Your assignment: Using the listing, copy each whole line that features "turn".

* * *

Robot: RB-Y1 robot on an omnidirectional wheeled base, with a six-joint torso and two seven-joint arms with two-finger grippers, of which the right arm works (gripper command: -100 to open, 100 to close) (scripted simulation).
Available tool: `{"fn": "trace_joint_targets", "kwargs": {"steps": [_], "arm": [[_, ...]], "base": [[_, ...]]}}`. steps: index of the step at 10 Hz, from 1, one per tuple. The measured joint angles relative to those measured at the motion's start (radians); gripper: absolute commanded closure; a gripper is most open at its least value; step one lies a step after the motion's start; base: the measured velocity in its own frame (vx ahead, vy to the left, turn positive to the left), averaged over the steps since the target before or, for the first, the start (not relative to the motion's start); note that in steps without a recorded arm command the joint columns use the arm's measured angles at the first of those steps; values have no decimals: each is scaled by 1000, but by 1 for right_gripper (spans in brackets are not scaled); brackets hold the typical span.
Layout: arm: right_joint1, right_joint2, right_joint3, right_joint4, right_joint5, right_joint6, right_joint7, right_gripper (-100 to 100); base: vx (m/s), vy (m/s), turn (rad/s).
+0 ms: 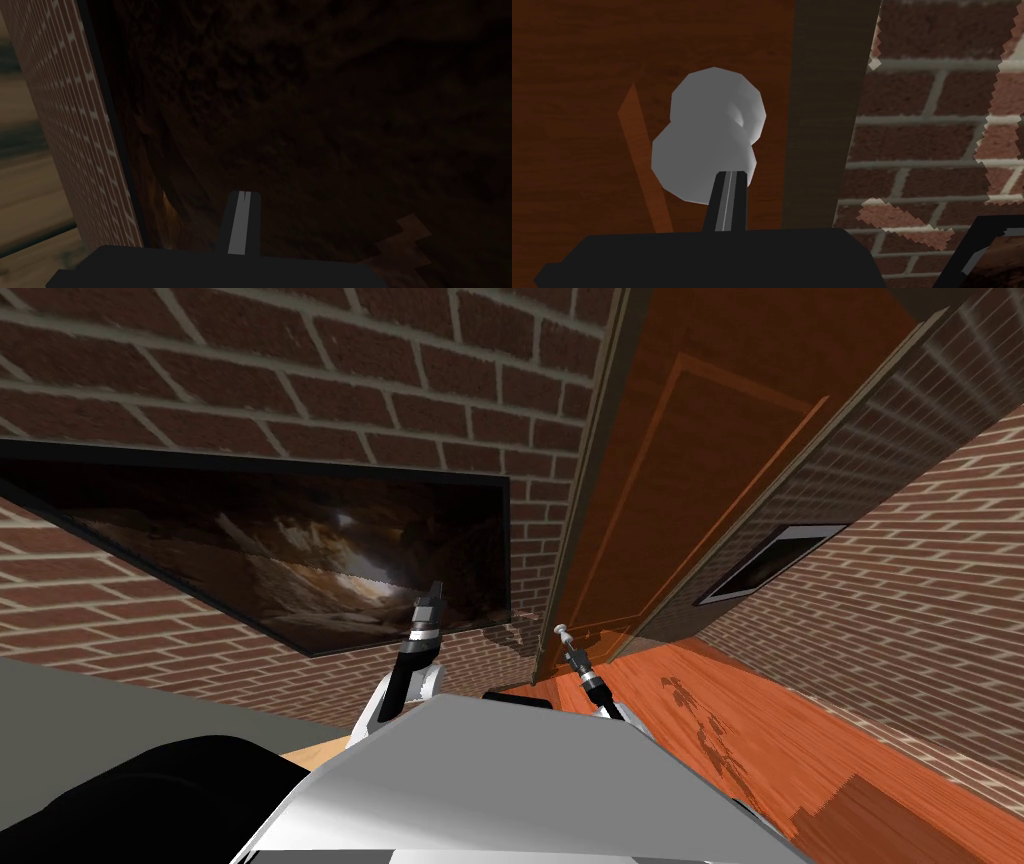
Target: Pull the door open
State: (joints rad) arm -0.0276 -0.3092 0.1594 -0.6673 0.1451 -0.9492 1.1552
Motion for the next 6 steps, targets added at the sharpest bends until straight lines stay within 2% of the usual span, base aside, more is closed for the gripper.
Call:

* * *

Output:
Available tool: `{"fn": "trace_joint_targets", "kwargs": {"steps": [_], "arm": [[_, ...]], "base": [[_, ...]]}}`. steps: index of the step at 10 Hz, from 1, one per tuple. The measured joint angles relative to those measured at the motion's start (radians); gripper: absolute commanded closure; a gripper is most open at its least value; step one lies a step after the motion's start; base: the measured velocity in its own frame (vx ahead, vy to the left, turn positive to the left), averaged over the steps since the target before or, for the first, the start (not relative to the motion's start); note that in steps without a recorded arm command the joint columns use the arm's measured angles at the first of those steps; values have no decimals: each is scaled by 1000, but by 1 for right_gripper (spans in brackets are not scaled); brackets hold the typical span.
Layout: arm: right_joint1, right_joint2, right_joint3, right_joint4, right_joint5, right_joint6, right_joint7, right_gripper (-100 to 100); base: vx (m/s), vy (m/s), turn (rad/s).

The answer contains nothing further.